I suppose the average Apple user wouldn’t even know how to remove the ID from a copied song, even though it is cleartext. Is it considered “encryption” when Apple hides an ID in the metadata of a song? Moreover I am asking myself if Apple’s “DRM-free” copy protection could be considerd an “effective technical protection measure” in the sense of the DCMA. Probably courts will have to decide if Apple’s technology is “DRM-free” or not.

Bill Rosenblatt also made a discovery in connection with the new online music service lala.com:

The information we have gleaned thus far leads us to suspect that it’s similar to LWDRM — in other words, that the “DRM-free” epithet the company uses to tout its service may also be a bit of an overstatement.

The principle of LWDRM is simply: “who copies signs”. A quick search in the European patent database proves that Karlheinz Brandenburg and his team from Fraunhofer have made their homeworks (search the DPMA patent database for DE 102 20 925 B4).
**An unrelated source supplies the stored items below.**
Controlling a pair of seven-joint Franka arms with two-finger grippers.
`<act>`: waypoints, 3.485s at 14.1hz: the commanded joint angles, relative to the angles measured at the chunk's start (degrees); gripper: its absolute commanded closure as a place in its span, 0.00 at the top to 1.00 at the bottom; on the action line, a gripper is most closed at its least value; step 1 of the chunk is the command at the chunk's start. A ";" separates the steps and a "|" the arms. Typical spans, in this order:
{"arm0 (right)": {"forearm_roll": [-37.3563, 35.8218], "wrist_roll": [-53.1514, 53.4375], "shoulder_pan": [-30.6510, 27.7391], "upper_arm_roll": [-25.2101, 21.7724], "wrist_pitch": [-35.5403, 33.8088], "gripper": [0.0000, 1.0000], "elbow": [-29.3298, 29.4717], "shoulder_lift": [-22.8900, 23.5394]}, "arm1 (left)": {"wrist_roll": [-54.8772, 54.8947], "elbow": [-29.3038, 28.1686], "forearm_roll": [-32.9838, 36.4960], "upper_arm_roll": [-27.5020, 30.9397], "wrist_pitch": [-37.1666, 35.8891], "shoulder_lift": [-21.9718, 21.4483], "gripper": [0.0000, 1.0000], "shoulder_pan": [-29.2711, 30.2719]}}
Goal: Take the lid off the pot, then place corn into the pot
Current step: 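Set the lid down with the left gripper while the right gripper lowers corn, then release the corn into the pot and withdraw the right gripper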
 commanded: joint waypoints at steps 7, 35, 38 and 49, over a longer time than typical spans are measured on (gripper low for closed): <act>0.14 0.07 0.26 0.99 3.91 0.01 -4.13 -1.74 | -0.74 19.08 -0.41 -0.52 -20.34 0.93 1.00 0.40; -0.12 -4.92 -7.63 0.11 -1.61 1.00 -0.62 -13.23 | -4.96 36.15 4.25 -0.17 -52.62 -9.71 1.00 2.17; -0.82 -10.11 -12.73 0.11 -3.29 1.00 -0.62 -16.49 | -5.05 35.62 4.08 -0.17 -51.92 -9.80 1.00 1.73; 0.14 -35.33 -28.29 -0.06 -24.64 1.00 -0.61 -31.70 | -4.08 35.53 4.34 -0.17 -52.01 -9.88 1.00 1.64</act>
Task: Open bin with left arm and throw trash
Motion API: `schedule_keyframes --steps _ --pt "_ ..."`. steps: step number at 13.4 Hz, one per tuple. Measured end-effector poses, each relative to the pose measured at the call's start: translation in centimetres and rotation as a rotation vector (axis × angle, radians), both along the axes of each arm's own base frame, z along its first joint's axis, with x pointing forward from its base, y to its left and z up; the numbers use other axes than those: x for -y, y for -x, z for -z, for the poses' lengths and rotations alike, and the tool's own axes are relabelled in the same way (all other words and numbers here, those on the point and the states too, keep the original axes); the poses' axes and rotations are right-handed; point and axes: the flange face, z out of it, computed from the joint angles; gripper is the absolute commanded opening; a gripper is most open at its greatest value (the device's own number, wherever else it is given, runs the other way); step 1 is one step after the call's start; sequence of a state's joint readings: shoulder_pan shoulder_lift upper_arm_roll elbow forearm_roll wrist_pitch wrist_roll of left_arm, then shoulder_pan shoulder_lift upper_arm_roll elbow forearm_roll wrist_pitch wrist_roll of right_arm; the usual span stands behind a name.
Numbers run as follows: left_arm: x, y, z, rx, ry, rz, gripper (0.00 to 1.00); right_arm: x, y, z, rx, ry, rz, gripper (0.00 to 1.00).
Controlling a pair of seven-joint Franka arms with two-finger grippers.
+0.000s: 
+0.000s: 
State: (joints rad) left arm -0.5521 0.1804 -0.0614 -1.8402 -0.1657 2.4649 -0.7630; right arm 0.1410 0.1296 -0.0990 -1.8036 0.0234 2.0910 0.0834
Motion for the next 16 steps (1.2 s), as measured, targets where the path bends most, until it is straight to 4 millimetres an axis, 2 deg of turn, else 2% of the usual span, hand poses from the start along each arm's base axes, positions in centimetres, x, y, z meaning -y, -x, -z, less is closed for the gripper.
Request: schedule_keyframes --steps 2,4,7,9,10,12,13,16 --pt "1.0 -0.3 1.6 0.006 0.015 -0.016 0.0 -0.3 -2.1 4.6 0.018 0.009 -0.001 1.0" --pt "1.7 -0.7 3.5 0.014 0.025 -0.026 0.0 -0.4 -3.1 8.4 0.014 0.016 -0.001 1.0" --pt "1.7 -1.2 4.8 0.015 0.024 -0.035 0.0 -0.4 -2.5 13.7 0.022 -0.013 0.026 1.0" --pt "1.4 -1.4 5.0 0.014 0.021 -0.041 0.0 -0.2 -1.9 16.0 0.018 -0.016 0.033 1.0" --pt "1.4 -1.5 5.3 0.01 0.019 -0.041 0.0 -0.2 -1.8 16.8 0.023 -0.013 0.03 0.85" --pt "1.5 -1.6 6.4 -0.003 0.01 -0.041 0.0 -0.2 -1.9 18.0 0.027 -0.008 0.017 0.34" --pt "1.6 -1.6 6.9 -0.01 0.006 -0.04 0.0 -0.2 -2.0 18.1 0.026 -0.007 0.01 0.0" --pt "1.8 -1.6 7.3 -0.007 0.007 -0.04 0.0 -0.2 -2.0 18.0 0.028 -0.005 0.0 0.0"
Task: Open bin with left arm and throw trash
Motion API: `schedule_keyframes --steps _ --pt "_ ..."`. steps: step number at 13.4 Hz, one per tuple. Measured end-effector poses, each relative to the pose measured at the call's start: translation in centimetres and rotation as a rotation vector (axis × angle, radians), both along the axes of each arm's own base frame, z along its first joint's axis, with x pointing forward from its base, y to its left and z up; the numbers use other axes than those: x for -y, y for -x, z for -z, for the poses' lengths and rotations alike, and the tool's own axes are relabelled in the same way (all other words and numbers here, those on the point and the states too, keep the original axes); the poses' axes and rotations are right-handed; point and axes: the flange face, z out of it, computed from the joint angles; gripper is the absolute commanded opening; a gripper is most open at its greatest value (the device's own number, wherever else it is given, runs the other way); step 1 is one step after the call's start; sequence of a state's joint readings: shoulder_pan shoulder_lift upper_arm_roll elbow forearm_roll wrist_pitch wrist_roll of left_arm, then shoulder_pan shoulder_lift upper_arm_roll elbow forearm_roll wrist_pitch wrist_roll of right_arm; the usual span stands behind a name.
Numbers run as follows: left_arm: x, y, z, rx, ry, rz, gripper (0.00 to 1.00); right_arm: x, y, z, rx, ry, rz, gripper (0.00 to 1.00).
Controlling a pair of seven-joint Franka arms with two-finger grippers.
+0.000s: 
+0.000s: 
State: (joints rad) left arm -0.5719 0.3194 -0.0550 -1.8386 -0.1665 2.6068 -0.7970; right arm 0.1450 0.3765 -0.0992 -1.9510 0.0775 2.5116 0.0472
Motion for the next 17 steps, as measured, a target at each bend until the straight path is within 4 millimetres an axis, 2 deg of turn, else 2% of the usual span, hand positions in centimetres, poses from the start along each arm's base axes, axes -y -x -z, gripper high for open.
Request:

I agree with Bill – what lala.com and to a certain degree also Apple are doing to protect the copyright of content they are calling “DRM-free” resembles LWDRM. At least in Germany they should prepare themselves to pay license fees to the inventors.

DE 102 20 925 B4

June 5, 2007

Chillout and GPLv3

Filed under: Weblog — swann @ 12:37 pm

On the DMP mailing list we were discussing if Chillout, the Open Source reference implementation of the DMP’s interoperable DRM platform would be compatible with the GPLv3.

My interpretation is that GPLv3 software can be used to apply technical protection (e.g. encryption, access control, rights metadata) to content if this software is not deemed part of an effective technological measure under any applicable law fulfilling obligations under article 11 of the WIPO copyright treaty adopted on 20 December 1996, or similar laws prohibiting or restricting circumvention of such measures.

Let’s have a look at article 11:

Contracting Parties shall provide adequate legal protection and effective legal remedies against the circumvention of effective technological measures that are used by authors in connection with the exercise of their rights under this Treaty or the Berne Convention and that restrict acts, in respect of their works, which are not authorized by the authors concerned or permitted by law.

Who defines what is an effective technological measure? In my opinion the creator of the software that is used by authors in connection with the exercise of their rights may decide in a license if his technological measure is deemed effective or not.

Assume I am the creator of a DMP Tool and I want to use GPLv3 code. Then I will write in the license of my code:

DISCLAIMER: This software is not not deemed part of an effective technological measure under any applicable law fulfilling obligations under article 11 of the WIPO copyright treaty adopted on 20 December 1996, or similar laws prohibiting or restricting circumvention of such measures.

A DMP/ Chillout implementer can use GPLv3 software, since her implementation (Tool) is not an effective technological measure. This DMP Tool will not be legally protected (art. 11) against people who want to hack it. If a Chillout implementer uses GPLv3 code, she and her customers accept the “Freedom to Tinker“.

In my opinion there is no security through obscurity. Anybody can review the source code of the DMP Tools or try to hack the DMP Devices. If they work at all they will be more robust than their proprietary counterparts.